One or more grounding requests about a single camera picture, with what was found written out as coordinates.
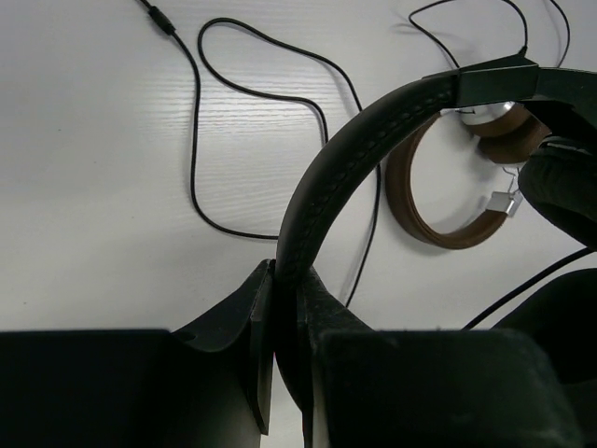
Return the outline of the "black headphones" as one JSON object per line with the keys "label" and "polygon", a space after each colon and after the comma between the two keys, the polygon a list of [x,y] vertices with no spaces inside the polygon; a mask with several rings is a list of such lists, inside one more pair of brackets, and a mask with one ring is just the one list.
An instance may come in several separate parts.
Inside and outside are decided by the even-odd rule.
{"label": "black headphones", "polygon": [[290,396],[301,410],[312,391],[299,367],[299,285],[333,222],[385,156],[443,109],[512,100],[584,157],[596,155],[596,75],[541,67],[522,53],[424,77],[400,87],[342,127],[315,157],[286,208],[276,247],[277,306],[282,313],[275,353]]}

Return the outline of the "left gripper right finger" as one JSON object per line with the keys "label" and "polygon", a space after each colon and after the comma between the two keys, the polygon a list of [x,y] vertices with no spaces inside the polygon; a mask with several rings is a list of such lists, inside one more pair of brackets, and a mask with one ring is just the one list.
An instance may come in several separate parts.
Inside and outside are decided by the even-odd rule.
{"label": "left gripper right finger", "polygon": [[316,270],[311,268],[298,287],[298,406],[305,447],[314,447],[312,360],[320,336],[330,330],[372,332],[371,327],[326,289]]}

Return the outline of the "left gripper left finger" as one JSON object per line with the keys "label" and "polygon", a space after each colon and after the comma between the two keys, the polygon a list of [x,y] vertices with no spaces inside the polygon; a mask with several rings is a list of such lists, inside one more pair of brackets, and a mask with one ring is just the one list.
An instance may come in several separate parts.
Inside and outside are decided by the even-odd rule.
{"label": "left gripper left finger", "polygon": [[176,382],[187,437],[261,437],[269,432],[274,262],[263,260],[223,301],[173,336],[184,347]]}

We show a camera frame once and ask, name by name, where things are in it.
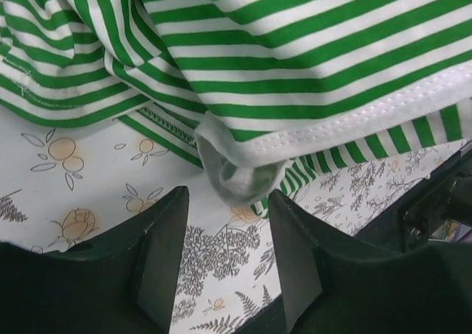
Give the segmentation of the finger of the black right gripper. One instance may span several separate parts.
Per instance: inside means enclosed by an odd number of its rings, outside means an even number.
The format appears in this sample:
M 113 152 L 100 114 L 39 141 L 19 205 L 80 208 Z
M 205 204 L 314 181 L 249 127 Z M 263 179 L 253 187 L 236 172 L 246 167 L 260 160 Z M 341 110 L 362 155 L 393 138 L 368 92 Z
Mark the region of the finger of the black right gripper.
M 471 143 L 467 142 L 395 201 L 375 201 L 381 213 L 355 238 L 409 252 L 431 239 L 448 219 L 471 225 Z

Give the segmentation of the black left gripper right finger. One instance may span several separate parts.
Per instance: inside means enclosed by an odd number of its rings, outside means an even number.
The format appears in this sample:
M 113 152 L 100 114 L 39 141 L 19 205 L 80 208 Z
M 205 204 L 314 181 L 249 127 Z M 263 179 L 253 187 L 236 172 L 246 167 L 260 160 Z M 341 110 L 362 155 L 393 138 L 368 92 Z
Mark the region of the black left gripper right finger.
M 398 253 L 339 231 L 280 191 L 269 221 L 290 333 L 469 333 L 471 245 Z

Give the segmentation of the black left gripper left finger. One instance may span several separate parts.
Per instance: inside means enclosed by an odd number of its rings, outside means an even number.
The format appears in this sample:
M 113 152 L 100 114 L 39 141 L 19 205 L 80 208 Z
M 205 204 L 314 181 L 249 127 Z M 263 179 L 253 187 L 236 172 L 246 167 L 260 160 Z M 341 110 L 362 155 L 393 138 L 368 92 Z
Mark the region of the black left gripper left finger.
M 189 202 L 176 187 L 65 252 L 2 242 L 1 331 L 168 333 Z

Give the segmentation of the green white striped tank top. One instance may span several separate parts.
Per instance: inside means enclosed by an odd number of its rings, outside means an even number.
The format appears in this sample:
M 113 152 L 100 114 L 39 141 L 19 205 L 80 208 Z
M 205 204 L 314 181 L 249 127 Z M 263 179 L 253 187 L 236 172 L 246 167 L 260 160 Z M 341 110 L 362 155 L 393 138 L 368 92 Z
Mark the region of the green white striped tank top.
M 1 104 L 119 117 L 230 206 L 471 136 L 471 0 L 1 0 Z

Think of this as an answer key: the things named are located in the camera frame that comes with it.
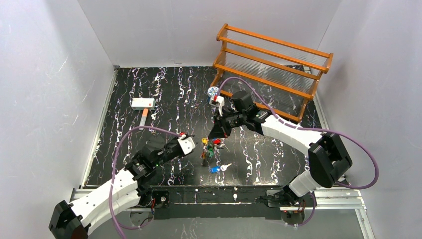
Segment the silver key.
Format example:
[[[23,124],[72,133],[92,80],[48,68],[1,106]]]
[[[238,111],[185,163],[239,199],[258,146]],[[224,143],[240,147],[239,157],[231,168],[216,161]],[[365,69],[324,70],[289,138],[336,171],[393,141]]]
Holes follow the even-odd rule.
[[[229,167],[229,166],[231,166],[231,165],[232,165],[231,163],[226,164],[226,165],[222,165],[222,166],[220,167],[220,171],[226,171],[226,170],[228,169],[228,167]]]

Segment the blue key tag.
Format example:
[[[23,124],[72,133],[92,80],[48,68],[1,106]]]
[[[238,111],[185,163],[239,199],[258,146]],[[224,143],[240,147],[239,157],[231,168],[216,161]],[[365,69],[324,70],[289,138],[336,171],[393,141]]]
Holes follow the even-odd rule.
[[[210,168],[211,174],[215,174],[215,173],[218,173],[218,172],[220,172],[220,166]]]

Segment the metal key organizer red handle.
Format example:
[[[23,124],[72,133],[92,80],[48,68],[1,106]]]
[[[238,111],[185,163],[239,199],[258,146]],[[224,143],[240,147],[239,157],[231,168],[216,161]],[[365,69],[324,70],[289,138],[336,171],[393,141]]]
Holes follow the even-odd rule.
[[[217,149],[222,149],[222,139],[220,138],[214,138],[214,139],[208,139],[208,138],[202,138],[201,140],[203,145],[203,151],[201,154],[202,159],[202,166],[206,167],[208,166],[209,161],[214,157],[215,151]]]

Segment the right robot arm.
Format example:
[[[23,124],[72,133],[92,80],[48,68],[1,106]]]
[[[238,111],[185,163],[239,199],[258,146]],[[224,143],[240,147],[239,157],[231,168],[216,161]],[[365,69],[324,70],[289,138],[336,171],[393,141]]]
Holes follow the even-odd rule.
[[[214,126],[208,137],[227,138],[235,127],[277,139],[300,151],[309,161],[309,168],[293,178],[273,198],[283,204],[293,204],[299,198],[321,187],[332,187],[352,166],[352,160],[340,138],[334,133],[300,130],[281,123],[270,110],[259,108],[246,91],[232,96],[234,109],[224,105],[224,98],[213,96],[209,104],[216,107]]]

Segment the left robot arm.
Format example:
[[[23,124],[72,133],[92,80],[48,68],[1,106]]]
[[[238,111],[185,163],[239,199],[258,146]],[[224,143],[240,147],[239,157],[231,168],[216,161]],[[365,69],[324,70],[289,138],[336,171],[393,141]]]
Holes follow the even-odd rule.
[[[50,232],[56,239],[86,239],[112,216],[137,205],[148,205],[152,201],[149,181],[157,167],[191,154],[196,145],[193,137],[186,135],[170,141],[159,136],[150,138],[114,180],[72,202],[59,202],[49,223]]]

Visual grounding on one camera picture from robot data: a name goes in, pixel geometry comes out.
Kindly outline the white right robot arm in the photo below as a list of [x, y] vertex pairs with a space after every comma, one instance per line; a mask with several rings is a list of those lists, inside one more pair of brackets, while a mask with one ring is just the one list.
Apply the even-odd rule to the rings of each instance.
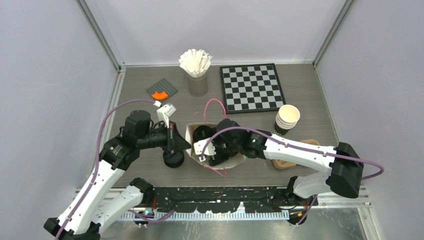
[[201, 160], [206, 156], [216, 156], [218, 149], [212, 144], [216, 138], [222, 140], [221, 146], [225, 150], [247, 158], [282, 160], [316, 170], [308, 176], [290, 178], [285, 198], [291, 205], [299, 205], [304, 199], [328, 192], [350, 199], [359, 196], [364, 165], [348, 143], [312, 145], [269, 131], [242, 127], [225, 118], [216, 126], [214, 135], [206, 138], [204, 143], [194, 144], [201, 149]]

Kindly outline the stack of paper cups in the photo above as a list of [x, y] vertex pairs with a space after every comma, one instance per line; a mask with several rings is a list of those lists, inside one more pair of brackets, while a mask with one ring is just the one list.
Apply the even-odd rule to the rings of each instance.
[[281, 106], [275, 116], [274, 133], [280, 136], [293, 129], [301, 117], [297, 107], [285, 104]]

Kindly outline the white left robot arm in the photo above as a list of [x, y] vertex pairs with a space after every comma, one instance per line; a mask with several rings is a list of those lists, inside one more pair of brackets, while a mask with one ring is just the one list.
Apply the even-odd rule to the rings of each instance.
[[175, 108], [160, 107], [159, 122], [151, 125], [151, 115], [134, 110], [120, 127], [119, 134], [108, 140], [99, 153], [97, 169], [84, 184], [70, 206], [58, 217], [48, 218], [44, 229], [57, 240], [98, 240], [101, 234], [123, 213], [140, 205], [148, 207], [154, 199], [152, 184], [137, 177], [109, 203], [101, 206], [116, 181], [140, 157], [141, 150], [160, 147], [164, 156], [180, 154], [191, 148], [170, 121]]

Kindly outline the paper gift bag pink handles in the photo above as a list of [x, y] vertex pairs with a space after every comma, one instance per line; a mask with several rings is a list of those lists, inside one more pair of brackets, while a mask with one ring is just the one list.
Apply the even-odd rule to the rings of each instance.
[[225, 119], [227, 118], [227, 111], [224, 104], [216, 98], [211, 98], [205, 105], [203, 122], [186, 125], [185, 140], [191, 144], [191, 148], [187, 149], [186, 152], [189, 157], [202, 167], [210, 169], [226, 178], [228, 176], [227, 170], [244, 163], [246, 157], [239, 152], [231, 151], [221, 136], [217, 136], [207, 145], [204, 156], [201, 157], [205, 144], [217, 132], [217, 124], [206, 121], [207, 108], [212, 101], [216, 101], [221, 105], [223, 116]]

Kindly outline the black coffee cup lid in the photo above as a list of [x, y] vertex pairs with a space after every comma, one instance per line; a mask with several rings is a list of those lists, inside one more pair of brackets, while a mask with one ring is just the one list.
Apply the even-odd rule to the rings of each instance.
[[215, 127], [210, 127], [207, 125], [200, 125], [197, 127], [192, 134], [192, 141], [194, 143], [199, 142], [201, 140], [205, 140], [207, 138], [211, 138], [216, 133]]

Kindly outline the stack of black lids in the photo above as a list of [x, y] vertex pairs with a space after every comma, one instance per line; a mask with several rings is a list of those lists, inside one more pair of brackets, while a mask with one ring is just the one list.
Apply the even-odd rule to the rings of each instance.
[[185, 160], [184, 152], [164, 152], [162, 154], [164, 164], [169, 168], [178, 168], [180, 167]]

===============

## Exercise instructions
Look above for the line with "We show a camera" and the line with "Give the segmentation of the finger", then restate exactly those two lines and all lines between them, with no pictures.

## Task response
We show a camera frame once and ask, name by name, where things are in it.
Give the segmentation of the finger of the black right gripper. One instance may span several separate parts.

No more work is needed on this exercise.